Herkesin bir hikayesi var, ya senin hikayen nedir?
    başlık yok! burası bom boş!
  1. 51.
    +1
    Ian: Öldürdüğün ikinci devlet memuru oldu, emekli bir polismiş.
    Elliot: Ne farkeder, hepsi masum insanlar! Yarın beni öldürmeyeceğini nereden bilebilirim?
    Ian: Silahı nerede?
    Claire: Bende.
    Ian: Alabilir miyim?
    Claire: Hayır. Bende duracak.
    Elliot: Hey, dinleyin! Ayak sesleri geliyor, insanları buraya çektik.
    Ian: Hemen yukarı çıkıp toparlanıp gidelim buradan.
    Elliot: Siz çıkıp hazırlanın, ben şu yaratığın pençelerini alacağım. On dakika içinde arabanın olduğu sokakta görüşürüz.
    Claire: insanlar ne olacak? Hey! Sessizce içeri girin, gölgeleri yaklaşıyor.
    Elliot: Bu da ne demek böyle? Sen ne yapacaksın?
    Claire: içeri geç dedim!
    Ian: Haydi, Elliot, yürü.

    Ian Elliot’u kolundan tutup içeri sokar.

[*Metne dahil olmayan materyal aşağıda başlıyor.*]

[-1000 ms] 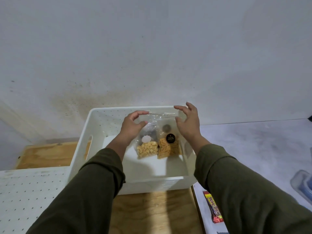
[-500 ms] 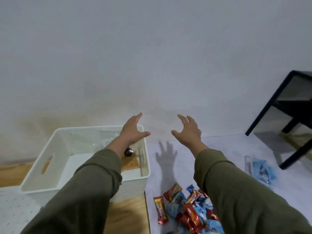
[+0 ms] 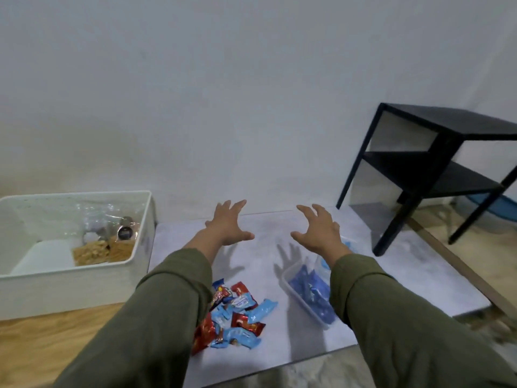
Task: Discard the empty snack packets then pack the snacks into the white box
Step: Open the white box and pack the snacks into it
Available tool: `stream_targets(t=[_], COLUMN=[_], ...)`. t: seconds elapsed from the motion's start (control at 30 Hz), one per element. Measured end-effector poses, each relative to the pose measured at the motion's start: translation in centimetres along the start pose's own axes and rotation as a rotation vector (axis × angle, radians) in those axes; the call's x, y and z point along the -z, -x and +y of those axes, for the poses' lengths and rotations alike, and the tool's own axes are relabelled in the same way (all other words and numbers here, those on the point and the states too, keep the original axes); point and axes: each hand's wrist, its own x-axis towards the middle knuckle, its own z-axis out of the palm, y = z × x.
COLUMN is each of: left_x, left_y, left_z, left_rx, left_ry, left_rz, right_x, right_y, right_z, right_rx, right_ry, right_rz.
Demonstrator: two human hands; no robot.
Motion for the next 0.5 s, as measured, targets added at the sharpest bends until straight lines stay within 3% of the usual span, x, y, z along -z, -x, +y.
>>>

    Elliot: Hayır, buna izin veremem! Claire! Claire! Yapma bun…
    Ian: Kapa çeneni lanet olası baş belası!

    Ian, Elliot’u ağzını kapayarak susturur. Claire cebinden yavaşça silahı çıkarır, ateş etmeye hazır hale getirir ve saklanır. iki kişi sessizce merdivenleri inerler, bir anne ve oğlu. Annenin elinde bir bıçak vardır, cesedi görür görmez bıçağı elinden düşürür ve koşar.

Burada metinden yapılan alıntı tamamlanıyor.